* **WHAT TO WORK ON**
Read the data that follows. Then repeat it exactly.

* **DATASET EXTRACT**

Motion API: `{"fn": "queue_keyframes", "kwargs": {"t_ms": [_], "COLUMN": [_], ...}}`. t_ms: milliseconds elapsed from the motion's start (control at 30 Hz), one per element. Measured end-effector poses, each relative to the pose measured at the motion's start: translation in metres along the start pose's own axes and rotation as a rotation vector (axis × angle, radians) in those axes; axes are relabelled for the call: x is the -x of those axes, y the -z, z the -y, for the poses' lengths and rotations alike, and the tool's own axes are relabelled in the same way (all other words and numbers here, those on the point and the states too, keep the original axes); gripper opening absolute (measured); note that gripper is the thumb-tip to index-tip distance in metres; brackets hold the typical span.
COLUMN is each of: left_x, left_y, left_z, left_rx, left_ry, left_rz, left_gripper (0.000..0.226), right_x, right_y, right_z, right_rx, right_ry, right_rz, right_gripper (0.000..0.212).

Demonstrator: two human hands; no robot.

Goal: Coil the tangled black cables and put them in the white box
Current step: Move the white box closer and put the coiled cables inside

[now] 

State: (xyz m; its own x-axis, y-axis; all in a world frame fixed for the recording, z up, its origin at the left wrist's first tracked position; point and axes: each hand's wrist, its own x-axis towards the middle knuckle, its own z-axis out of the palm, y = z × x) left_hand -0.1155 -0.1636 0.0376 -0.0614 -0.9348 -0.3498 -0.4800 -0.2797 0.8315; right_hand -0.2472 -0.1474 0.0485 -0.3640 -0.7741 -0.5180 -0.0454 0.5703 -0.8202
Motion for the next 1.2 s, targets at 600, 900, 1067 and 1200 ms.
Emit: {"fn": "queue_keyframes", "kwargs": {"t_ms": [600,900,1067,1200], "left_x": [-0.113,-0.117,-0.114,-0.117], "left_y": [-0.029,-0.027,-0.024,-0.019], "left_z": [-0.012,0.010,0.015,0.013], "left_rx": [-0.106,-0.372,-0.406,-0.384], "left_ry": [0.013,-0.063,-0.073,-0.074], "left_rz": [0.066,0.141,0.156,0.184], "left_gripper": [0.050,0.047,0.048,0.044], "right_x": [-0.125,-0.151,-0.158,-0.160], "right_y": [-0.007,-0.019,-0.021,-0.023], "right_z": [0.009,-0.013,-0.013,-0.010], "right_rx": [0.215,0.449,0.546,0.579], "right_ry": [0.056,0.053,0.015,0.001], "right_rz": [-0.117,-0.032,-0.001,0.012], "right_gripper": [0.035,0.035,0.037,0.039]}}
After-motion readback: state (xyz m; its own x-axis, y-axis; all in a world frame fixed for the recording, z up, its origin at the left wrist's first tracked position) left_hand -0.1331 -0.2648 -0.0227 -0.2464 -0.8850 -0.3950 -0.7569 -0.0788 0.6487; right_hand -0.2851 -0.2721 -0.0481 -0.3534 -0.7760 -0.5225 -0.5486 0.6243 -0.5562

* **RESULT OF THE TASK**
Motion API: `{"fn": "queue_keyframes", "kwargs": {"t_ms": [_], "COLUMN": [_], ...}}`. t_ms: milliseconds elapsed from the motion's start (control at 30 Hz), one per element. Measured end-effector poses, each relative to the pose measured at the motion's start: translation in metres along the start pose's own axes and rotation as a rotation vector (axis × angle, radians) in those axes; axes are relabelled for the call: x is the -x of those axes, y the -z, z the -y, for the poses' lengths and rotations alike, and the tool's own axes are relabelled in the same way (all other words and numbers here, those on the point and the states too, keep the original axes); gripper opening absolute (measured); note that gripper is the thumb-tip to index-tip distance in metres; brackets hold the typical span.
COLUMN is each of: left_x, left_y, left_z, left_rx, left_ry, left_rz, left_gripper (0.000..0.226), right_x, right_y, right_z, right_rx, right_ry, right_rz, right_gripper (0.000..0.212).

Demonstrator: two human hands; no robot.

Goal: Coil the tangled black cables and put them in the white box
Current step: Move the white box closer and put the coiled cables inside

[now] 

State: (xyz m; its own x-axis, y-axis; all in a world frame fixed for the recording, z up, its origin at the left wrist's first tracked position; point and axes: each hand's wrist, its own x-axis towards the middle knuckle, its own z-axis out of the palm, y = z × x) left_hand -0.1155 -0.1636 0.0376 -0.0614 -0.9348 -0.3498 -0.4800 -0.2797 0.8315; right_hand -0.2472 -0.1474 0.0485 -0.3640 -0.7741 -0.5180 -0.0454 0.5703 -0.8202
Motion for the next 1.2 s, targets at 600, 900, 1067 and 1200 ms.
Emit: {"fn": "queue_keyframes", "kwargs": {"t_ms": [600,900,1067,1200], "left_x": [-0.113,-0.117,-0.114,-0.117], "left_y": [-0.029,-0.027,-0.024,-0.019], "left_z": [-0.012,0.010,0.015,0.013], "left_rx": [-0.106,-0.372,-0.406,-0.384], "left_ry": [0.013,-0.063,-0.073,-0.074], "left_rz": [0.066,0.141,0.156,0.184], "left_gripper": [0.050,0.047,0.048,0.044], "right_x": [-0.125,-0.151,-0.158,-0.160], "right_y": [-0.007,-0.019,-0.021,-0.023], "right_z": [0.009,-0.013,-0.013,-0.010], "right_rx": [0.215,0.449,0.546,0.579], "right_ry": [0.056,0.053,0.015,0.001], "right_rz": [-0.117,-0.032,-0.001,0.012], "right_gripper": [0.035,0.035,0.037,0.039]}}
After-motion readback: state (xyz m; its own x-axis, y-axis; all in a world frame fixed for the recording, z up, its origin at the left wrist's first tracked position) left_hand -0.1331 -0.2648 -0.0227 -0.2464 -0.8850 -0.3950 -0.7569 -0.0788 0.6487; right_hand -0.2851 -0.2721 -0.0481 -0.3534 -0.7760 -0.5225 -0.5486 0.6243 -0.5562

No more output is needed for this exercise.